European stocks are starting to bear a passing resemblance to Japan’s. That may not be a bad thing, judging by the 139 percent surge in the Topix index since 2012.
The Euro Stoxx 50 Index and the euro have moved in opposite directions on 61 percent of days this year, the most since 2003. The equity measure jumped 4 percent last week, while the euro weakened 3 percent against the dollar. In Japan, the stock market and the yen have traded inversely more than half of the time since 2006.
The parallels are real and portend more gains, according to Julius Baer Group Ltd.’s Christian Gattiker. While Japan’s economy is different, both it and Europe have central banks bent on reviving growth and lifting earnings. Investors in Europe can get back to concentrating on that now that the threat posed by Greece is receding, he says.
“It’s a very similar environment in Europe, just with a lag,” said Gattiker, head of research at Julius Baer in Zurich. “Just as the rally continued when Japan’s economy started to show signs of life, that will be the next leg up for Europe.”
Economic growth in Europe and Japan has lagged behind the U.S. in five of the past six years. Japanese stocks started to take off in 2012 in anticipation of additional stimulus. Exporters led the first wave of the Topix rally and domestic stocks followed.
In Europe, equities have gained 17 percent this year. They posted their biggest first-quarter jump since 1998 as the ECB announced plans to inject 1.1 trillion euros ($1.2 trillion) into the economy, triggering a slump of as much as 14 percent in the euro. Carmakers, the region’s exporting bellwethers, led the rally.
The Euro Stoxx 50 rose 0.4 percent on Monday, and the shared currency strengthened 0.2 percent against the dollar.
Data suggests Draghi’s strategy to revive growth is working, with gross domestic product projected to increase 1.5 percent for the euro area this year. The ECB president pledged last week to use “all the instruments available” needed to foster expansion.
To be sure, central-bank policy is just one piece of the puzzle. There was no Draghi when the Euro Stoxx 50 rose at an average annual rate of about 8 percent from its inception in 1987 to the 2007 high.
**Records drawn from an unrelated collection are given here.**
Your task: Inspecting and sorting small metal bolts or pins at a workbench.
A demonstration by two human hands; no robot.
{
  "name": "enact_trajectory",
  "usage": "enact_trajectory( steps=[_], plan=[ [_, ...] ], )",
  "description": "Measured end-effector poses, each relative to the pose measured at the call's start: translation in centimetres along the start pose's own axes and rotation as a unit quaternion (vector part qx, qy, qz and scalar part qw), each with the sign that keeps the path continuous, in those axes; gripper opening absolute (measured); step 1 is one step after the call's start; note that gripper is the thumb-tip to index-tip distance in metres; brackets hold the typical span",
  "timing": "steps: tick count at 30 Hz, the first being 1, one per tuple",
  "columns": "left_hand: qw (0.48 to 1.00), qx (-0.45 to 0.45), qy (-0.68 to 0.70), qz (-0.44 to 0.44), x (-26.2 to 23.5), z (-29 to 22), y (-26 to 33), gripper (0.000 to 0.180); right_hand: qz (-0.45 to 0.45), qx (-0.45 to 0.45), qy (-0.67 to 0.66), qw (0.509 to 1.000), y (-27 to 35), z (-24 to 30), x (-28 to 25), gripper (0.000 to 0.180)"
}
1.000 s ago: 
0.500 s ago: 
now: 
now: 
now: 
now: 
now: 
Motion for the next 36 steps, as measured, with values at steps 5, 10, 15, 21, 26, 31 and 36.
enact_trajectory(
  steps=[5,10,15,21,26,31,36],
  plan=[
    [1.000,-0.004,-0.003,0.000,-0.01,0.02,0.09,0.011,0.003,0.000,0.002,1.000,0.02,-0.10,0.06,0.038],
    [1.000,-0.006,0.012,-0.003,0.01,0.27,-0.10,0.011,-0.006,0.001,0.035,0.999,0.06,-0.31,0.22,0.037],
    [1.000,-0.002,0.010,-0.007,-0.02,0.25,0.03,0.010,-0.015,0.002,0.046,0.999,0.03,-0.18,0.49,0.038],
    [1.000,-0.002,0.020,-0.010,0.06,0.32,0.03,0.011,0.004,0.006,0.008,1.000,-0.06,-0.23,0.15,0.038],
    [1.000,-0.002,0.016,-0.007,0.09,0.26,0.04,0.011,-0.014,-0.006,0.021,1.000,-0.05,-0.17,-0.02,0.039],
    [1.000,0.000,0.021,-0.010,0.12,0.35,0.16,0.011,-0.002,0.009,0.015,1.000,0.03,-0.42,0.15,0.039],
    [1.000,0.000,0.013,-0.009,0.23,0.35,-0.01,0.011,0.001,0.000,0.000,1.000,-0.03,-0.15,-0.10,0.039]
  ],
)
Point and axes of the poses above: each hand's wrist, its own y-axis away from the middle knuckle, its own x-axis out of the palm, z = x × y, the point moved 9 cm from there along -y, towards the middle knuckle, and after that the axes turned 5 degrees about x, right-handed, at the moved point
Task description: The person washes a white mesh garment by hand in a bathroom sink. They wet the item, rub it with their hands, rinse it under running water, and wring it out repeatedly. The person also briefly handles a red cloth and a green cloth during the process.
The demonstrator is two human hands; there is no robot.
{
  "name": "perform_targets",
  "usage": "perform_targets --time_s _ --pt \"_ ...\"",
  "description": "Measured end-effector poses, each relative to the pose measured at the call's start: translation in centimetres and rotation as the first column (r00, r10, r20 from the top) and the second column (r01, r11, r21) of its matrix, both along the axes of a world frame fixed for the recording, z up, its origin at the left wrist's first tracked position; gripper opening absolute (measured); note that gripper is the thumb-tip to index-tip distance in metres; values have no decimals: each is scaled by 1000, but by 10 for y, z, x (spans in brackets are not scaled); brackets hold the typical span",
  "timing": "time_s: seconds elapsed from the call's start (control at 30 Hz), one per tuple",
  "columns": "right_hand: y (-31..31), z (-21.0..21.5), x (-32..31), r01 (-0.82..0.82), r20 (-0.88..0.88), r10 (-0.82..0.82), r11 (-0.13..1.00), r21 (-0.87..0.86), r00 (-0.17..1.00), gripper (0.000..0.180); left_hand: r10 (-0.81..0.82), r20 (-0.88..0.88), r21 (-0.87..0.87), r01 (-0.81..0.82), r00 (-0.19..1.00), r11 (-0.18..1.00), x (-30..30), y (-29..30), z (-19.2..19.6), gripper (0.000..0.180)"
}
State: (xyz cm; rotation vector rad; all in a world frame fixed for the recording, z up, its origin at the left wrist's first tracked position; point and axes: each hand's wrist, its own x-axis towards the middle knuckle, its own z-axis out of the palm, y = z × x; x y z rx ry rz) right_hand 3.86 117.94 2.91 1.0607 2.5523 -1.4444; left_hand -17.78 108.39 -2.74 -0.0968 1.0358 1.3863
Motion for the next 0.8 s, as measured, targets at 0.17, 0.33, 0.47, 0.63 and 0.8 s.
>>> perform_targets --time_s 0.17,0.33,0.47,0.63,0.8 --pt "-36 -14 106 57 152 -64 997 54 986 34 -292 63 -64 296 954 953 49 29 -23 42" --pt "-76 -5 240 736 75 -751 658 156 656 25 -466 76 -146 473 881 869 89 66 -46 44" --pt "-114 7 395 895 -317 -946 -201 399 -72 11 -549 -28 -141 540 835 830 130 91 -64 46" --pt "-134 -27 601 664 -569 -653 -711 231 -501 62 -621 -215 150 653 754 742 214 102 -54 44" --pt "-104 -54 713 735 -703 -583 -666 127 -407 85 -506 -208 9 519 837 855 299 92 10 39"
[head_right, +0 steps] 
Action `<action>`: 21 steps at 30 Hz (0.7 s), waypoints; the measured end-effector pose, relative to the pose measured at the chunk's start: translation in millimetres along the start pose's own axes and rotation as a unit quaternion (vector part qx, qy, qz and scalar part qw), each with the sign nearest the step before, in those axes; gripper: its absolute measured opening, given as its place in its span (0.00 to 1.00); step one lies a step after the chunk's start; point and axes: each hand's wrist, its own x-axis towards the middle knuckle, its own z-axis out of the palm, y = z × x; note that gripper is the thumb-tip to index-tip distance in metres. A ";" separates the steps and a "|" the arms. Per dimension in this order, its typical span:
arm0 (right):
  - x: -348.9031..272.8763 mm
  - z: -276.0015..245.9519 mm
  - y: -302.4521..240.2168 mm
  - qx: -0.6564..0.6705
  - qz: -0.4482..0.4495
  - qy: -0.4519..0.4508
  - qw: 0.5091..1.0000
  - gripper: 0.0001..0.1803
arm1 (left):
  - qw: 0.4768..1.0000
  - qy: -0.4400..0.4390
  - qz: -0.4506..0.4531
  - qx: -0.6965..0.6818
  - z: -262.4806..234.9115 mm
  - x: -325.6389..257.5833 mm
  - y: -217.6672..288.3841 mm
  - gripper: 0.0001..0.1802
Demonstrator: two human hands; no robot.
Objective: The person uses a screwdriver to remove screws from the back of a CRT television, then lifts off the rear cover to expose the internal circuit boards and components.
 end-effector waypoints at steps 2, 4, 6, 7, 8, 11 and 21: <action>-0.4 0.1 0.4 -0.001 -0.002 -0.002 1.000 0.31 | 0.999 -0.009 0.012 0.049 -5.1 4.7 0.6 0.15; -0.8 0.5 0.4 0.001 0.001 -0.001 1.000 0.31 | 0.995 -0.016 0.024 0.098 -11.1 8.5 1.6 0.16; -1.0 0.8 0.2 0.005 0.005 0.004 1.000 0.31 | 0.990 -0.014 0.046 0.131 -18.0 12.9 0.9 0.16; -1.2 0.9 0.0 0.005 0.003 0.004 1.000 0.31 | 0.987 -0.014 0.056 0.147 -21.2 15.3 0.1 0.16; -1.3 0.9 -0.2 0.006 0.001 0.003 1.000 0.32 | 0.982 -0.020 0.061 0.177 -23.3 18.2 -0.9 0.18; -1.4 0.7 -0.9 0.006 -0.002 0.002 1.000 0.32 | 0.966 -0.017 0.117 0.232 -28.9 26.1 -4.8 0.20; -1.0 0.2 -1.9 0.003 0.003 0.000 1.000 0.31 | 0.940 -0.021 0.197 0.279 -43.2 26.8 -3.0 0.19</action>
While the gains were almost three times as big between 2012 and this year’s high, equities were also recovering from the financial crisis that erased 1.6 trillion euros in the index’s market value.
Investors drawing the parallel between Europe and Japan are hoping Draghi’s measures will ignite another surge in the region’s stocks.
Japanese companies gained $2.9 trillion in value in three years as the Bank of Japan increased its asset-buying program, also purchasing exchange-traded funds and real-estate investment trusts. The equity advance continued even after the link between the yen and the stock market began to unwind, as domestic demand boosted profits at Japanese companies without any help from the weak currency.
For Francois Savary at Reyl & Cie., Europe is following a similar path and evidence of increasing demand at home will eventually break down the currency trade. Household consumption has expanded by the most since 2007, while European car sales rose at the fastest pace in more than five years.
“There are episodes when the stock-currency comes into the forefront and you buy into that, but in the long term that’s not what matters,” Savary, Reyl’s chief investment officer, said by phone from Geneva. “Some of the biggest stocks in Europe depend far more on domestic growth than overseas.”
Financial companies are the investment of choice for strategists at Barclays Plc, Citigroup Inc. and Credit Suisse Group AG, according to notes this month. France’s BNP Paribas SA makes about 76 percent of its revenue in Europe, and Dutch lender ING Groep NV generates 87 percent in the region.
Barclays predicts the Stoxx Euro 50 will rise another 9 percent by December. While company analysts are the least bullish since 1995, history signals such negative sentiment precedes equity gains in the next year, according to a July 16 note. The brokerage has said that profit growth will justify higher valuations in Europe and Japan.
The Euro Stoxx 50 trades at 15.7 times estimated earnings, up from 12.6 in January, and the Topix at 15.9 from 14.8. The multiple for the Standard & Poor’s 500 Index is 17.9.
“Given our view of global growth acceleration in H2, we stick to our long European and Japan equity trades,” Guillermo Felices, Barclays’s head of asset allocation in Europe, wrote in a July 15 note. “We recommended overweight exposure to cyclical assets.”